**ACTION ITEM:** Which of the lines below include the word "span"? Pull each one out.

** Opening GIVEN MATERIAL block **

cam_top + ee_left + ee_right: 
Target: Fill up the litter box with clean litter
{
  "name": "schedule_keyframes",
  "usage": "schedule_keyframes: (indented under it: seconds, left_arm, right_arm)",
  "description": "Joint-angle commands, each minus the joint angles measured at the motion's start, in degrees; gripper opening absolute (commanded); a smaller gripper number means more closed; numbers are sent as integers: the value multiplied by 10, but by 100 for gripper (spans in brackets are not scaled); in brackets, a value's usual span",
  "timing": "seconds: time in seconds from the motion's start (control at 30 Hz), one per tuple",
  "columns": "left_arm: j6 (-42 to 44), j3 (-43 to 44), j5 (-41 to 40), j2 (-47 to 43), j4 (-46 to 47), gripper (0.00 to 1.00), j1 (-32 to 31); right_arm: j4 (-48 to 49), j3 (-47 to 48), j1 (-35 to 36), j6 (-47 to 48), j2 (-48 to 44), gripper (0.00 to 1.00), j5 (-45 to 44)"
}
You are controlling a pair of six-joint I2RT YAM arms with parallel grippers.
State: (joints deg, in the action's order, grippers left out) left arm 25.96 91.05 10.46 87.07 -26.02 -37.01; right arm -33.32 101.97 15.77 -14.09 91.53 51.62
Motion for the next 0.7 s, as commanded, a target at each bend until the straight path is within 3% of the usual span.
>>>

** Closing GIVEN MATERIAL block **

**REPLY:**
  "description": "Joint-angle commands, each minus the joint angles measured at the motion's start, in degrees; gripper opening absolute (commanded); a smaller gripper number means more closed; numbers are sent as integers: the value multiplied by 10, but by 100 for gripper (spans in brackets are not scaled); in brackets, a value's usual span",
Motion for the next 0.7 s, as commanded, a target at each bend until the straight path is within 3% of the usual span.

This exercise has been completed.